30.07.2008

Tour d’horizon d’un avion de transport commercial

Qu’est-ce qu’un avion de transport commercial ? Comment se nomment et à quoi servent les différentes parties qui le composent ?


Un peu de physique pour commencer


L’avion de transport moderne est un monoplan. En effet, contrairement aux appareils de la grande époque de l’aviation à hélices, sa sustentation est assurée par une seule paire d’ailes. Ces dernières sont en flèche, et même en flèche progressive car leur axe n’est pas perpendiculaire à celui de l’appareil. Leurs pointes, ajoutons-le, sont rejetées en arrière par rapport à la partie fixée au fuselage. Compte tenu de ses grandes dimensions et de sa forte masse, il est au moins bimoteur.

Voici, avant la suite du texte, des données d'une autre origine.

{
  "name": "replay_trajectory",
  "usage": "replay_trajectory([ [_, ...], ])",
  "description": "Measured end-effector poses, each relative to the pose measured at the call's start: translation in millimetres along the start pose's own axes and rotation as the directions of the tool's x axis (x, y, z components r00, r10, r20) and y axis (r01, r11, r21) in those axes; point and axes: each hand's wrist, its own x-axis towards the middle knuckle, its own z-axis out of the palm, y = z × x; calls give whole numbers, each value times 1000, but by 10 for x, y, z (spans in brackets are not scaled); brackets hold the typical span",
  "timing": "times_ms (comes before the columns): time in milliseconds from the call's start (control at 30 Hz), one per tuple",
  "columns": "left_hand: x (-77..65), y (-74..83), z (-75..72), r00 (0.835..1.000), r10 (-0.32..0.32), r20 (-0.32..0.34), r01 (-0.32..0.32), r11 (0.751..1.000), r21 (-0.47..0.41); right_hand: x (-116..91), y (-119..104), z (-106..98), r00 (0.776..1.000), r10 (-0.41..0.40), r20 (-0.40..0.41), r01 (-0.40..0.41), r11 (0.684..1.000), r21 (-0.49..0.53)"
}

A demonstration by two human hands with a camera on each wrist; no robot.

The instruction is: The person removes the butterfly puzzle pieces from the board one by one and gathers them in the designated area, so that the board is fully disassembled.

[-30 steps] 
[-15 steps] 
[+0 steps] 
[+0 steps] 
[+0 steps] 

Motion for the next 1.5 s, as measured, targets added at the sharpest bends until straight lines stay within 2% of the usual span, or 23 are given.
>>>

Fabriqué en métal et en matériaux de synthèse (fibres de carbone et de verre, renforcées par du plastique et des composites), il se compose d’une structure porteuse et d’un revêtement travaillant, ce qui signifie que sa partie extérieure peut supporter d’importants efforts.

La forme cylindrique ou légèrement ovale du corps de l’appareil permet de le prolonger sans difficulté en ajoutant un tronçon supplémentaire au fuselage. Certaines familles d’avions se sont étoffées par allongement d’un modèle de base, dont on a augmenté la capacité au prix d’un simple renforcement de la motorisation. L’inverse existe aussi : des versions raccourcies sont proposées.

Le fuselage est divisé longitudinalement en plusieurs sections : sa partie supérieure, pressurisée, accueille les passagers ; sa partie inférieure loge les bagages, le fret et une partie du carburant. Pour l’avion de fret, ou avion cargo, la partie supérieure est réduite pour stocker davantage de conteneurs.


Quelques précisions sur les composantes essentielles


Concernant leur configuration, les avions de transport commerciaux sont généralement monoplans, dotés d’ailes en flèche et de deux moteurs ou plus. Ils volent à Mach 0,8 (990 km/h) et peuvent dépasser les 10 000 mètres d’altitude.

Le fuselage est tubulaire, ce qui facilite grandement sa construction. Il est renforcé par des longerons. Notons que la partie inférieure contient le train d’atterrissage avant ainsi que les réservoirs de carburant. Elle possède sur certains modèles les trains arrière.

L’aile, ou plan de sustentation, a été dessinée de façon à pouvoir loger le train d’atterrissage et les réservoirs de carburant. Elle dispose de parties mobiles appelées ailerons qui permettent de contrôler le mouvement de l’avion sur son axe longitudinal.

L’empennage désigne les plans fixes horizontaux et verticaux de la queue. Ils se comportent comme des ailes de petite taille. Ils sont en général inclinés vers l’arrière (en flèche donc) pour diminuer leur résistance aérodynamique. Leur fonction principale est de stabiliser l’avion. Ils possèdent parfois des surfaces mobiles qui aident à contrôler l’appareil.

Les hypersustentateurs sont ces surfaces mobiles rattachées aux ailes qui facilitent l’augmentation de la portance pendant les manœuvres de décollage et d’atterrisage (volets) ou sa diminution (spoilers) durant la phase finale de l’atterrissage.

Le train d’atterrissage supporte le poids et l’accélération de l’avion au sol et durant le décollage et l’atterrissage. Pendant le vol, il disparaît dans le puit de l’aile et/ou dans le fuselage grâce à un système hydraulique qui fournit la puissance nécessaire à cette opération.

Derniers présentés, mais sans doute les plus importants, les moteurs sont habituellement logés dans des nacelles accrochées sous l’aile par des pylônes. D’autres avions les portent sur leur partie arrière, de part et d’autre du fuselage. Ces moteurs sont le plus souvent des réacteurs ou des turbopropulseurs.

La prochaine fois que vous voyagerez en avion, vous pourrez en avoir une parfaite illustration.